▶ Task goal
Once the line containing "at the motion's" is found in the entries below, reproduce it and every line after it, stopping at and including the line containing "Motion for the"; reproduce nothing else, and keep each line exact.

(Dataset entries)
*** Block opens ***
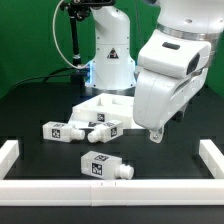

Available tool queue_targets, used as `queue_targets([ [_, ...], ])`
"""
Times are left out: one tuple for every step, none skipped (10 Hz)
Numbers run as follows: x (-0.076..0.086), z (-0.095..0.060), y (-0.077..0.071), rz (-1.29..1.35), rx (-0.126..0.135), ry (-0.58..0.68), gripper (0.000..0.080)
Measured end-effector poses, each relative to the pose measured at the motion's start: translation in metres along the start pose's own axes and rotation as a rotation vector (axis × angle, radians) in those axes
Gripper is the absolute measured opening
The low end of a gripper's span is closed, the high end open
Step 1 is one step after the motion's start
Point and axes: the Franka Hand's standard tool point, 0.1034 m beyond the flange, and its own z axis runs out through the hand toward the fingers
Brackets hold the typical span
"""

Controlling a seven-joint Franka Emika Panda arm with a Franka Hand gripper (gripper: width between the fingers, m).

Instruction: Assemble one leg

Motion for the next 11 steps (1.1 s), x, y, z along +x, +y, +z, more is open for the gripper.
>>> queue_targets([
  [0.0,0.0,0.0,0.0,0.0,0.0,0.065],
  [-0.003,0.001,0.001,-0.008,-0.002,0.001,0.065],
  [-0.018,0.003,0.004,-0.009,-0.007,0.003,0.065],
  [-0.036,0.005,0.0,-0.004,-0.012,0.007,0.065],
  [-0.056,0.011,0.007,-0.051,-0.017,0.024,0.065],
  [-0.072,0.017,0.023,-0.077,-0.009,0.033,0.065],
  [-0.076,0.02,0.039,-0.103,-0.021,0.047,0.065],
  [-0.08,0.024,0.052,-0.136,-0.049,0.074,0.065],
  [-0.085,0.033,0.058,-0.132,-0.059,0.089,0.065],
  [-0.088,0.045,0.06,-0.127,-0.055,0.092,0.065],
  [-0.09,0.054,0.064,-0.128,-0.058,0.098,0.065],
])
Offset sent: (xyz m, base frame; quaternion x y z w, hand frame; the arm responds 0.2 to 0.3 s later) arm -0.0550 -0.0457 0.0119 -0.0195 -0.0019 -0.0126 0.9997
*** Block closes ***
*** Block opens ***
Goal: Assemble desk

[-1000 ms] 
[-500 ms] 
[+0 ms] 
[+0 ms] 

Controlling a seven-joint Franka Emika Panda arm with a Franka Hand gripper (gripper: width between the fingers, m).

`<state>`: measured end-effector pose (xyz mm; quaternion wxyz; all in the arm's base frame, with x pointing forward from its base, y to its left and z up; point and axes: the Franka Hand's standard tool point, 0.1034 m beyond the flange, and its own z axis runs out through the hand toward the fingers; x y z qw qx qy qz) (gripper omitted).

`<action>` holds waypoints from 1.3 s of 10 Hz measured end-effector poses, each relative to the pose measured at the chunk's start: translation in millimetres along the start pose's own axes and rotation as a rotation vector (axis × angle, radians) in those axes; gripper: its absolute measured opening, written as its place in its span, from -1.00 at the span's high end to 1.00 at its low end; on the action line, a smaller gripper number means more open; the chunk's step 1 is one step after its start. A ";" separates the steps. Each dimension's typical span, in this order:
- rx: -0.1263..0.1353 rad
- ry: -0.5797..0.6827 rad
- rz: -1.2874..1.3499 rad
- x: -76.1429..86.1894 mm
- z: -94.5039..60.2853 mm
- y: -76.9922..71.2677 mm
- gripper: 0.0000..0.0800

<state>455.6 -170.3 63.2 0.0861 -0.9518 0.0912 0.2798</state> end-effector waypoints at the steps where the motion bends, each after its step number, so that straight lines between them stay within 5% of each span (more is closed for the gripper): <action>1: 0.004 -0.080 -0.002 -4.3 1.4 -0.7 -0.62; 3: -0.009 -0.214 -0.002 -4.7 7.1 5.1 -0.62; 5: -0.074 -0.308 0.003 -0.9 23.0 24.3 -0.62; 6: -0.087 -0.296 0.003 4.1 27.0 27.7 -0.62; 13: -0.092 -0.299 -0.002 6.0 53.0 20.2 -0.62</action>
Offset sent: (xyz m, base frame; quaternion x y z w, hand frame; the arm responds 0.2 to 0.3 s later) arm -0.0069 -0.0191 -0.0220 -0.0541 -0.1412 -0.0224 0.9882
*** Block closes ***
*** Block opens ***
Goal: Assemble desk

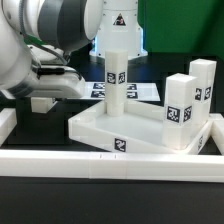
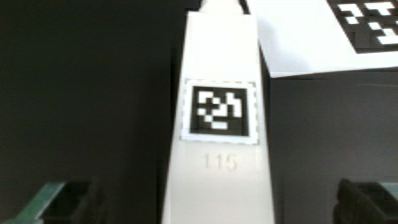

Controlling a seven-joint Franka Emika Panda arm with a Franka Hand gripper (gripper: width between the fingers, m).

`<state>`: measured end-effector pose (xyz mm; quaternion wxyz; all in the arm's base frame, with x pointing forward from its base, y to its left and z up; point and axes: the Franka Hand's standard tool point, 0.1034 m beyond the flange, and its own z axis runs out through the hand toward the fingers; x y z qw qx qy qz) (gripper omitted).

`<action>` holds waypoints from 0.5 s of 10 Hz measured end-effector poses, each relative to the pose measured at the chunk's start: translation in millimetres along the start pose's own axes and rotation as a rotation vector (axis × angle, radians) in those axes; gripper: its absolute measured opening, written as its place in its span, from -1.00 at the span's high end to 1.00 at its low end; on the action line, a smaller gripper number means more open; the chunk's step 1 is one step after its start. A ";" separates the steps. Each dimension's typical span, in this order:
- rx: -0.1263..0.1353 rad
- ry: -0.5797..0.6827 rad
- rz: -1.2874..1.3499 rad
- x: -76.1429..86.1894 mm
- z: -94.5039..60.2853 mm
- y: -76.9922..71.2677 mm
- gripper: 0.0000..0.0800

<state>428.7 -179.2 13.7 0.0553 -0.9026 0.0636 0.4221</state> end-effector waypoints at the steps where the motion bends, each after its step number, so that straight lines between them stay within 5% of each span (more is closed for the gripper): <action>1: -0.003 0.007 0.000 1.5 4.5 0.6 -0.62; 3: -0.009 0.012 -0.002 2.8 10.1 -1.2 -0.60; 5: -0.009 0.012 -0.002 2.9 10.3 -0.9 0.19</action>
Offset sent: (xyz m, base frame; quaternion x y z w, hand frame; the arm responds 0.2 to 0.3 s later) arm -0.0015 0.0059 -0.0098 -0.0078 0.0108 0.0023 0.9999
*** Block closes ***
▶ The answer
Measured end-effector poses, each relative to the pose measured at the motion's start: translation in metres along the start pose's own axes and rotation as a rotation vector (axis × angle, radians) in those axes
Gripper is the absolute measured opening
The low end of a gripper's span is closed, the high end open
Step 1 is one step after the motion's start
Point and axes: the Franka Hand's standard tool point, 0.1034 m beyond the flange, and its own z axis runs out through the hand toward the fingers
Brackets hold the typical span
"""

Controlling a seven-joint Franka Emika Panda arm with a Franka Hand gripper (gripper: width between the fingers, m).

Instruction: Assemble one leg

Motion for the next 11 steps (1.1 s), x, y, z along +x, +y, +z, more is open for the gripper.

For this exercise, nothing more is required.